■ Given information
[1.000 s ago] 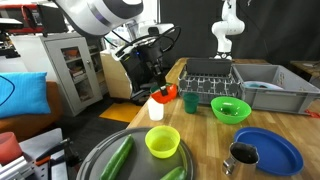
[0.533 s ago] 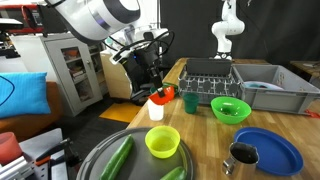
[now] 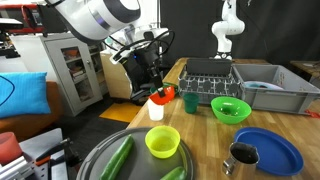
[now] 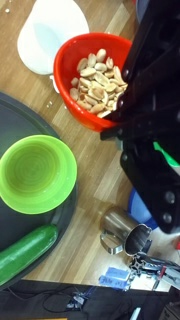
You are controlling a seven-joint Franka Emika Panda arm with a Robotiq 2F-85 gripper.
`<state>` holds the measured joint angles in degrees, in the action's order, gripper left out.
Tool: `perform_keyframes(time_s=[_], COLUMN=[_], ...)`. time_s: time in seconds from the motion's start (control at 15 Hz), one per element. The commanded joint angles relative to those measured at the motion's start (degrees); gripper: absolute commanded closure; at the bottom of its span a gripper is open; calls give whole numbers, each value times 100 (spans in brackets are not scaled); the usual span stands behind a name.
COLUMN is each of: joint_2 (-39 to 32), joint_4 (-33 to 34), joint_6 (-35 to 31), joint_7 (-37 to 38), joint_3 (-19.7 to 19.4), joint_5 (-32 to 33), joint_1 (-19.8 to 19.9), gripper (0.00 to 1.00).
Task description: Pour the contents of the orange bowl into the white cup
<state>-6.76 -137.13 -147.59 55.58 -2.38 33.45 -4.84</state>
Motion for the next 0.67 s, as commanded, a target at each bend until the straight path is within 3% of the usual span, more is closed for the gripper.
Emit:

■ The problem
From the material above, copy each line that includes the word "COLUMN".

■ Task result
Tool: `perform_keyframes(time_s=[_], COLUMN=[_], ...)`. time_s: time in seconds from the motion's start (control at 15 Hz), one per element. The commanded joint angles relative to those measured at the motion's start (degrees); gripper: absolute commanded closure; at the bottom of its span a gripper is open; calls give whole numbers, each value times 100 (spans in brackets are not scaled); the usual span stands behind a name.
COLUMN is each of: joint_2 (-39 to 32), joint_4 (-33 to 34), joint_6 (-35 to 31), joint_7 (-37 to 38), joint_3 (-19.7 to 19.4), joint_5 (-32 to 33), joint_1 (-19.8 to 19.9), gripper (0.00 to 1.00).

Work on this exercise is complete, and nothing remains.